*AVAILABLE DATA*

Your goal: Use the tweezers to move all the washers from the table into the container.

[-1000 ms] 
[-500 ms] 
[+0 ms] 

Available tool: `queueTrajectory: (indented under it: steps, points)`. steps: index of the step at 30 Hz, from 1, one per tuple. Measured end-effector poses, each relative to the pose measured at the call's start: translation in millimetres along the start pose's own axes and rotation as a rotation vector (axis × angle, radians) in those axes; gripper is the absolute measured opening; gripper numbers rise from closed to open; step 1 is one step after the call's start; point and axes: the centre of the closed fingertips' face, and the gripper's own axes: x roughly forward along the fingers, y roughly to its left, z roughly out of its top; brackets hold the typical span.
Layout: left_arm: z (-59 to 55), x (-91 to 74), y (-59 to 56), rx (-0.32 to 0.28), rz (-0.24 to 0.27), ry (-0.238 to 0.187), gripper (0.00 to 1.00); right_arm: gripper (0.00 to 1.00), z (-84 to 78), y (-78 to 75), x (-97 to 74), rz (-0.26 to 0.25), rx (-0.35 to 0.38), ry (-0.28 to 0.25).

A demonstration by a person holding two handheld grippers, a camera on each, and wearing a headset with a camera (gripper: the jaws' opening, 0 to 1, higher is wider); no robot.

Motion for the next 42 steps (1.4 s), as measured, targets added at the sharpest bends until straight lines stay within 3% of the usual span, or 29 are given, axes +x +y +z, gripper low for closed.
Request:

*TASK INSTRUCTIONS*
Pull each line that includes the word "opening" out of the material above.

*EXERCISE RESULT*
Available tool: `queueTrajectory: (indented under it: steps, points)`. steps: index of the step at 30 Hz, from 1, one per tuple. Measured end-effector poses, each relative to the pose measured at the call's start: translation in millimetres along the start pose's own axes and rotation as a rotation vector (axis × angle, radians) in those axes; gripper is the absolute measured opening; gripper numbers rise from closed to open; step 1 is one step after the call's start; point and axes: the centre of the closed fingertips' face, and the gripper's own axes: x roughly forward along the fingers, y roughly to its left, z roughly out of its top; brackets hold the typical span.
A demonstration by a person holding two handheld grippers, a camera on each, and wearing a headset with a camera (gripper: the jaws' opening, 0 to 1, higher is wider); no robot.

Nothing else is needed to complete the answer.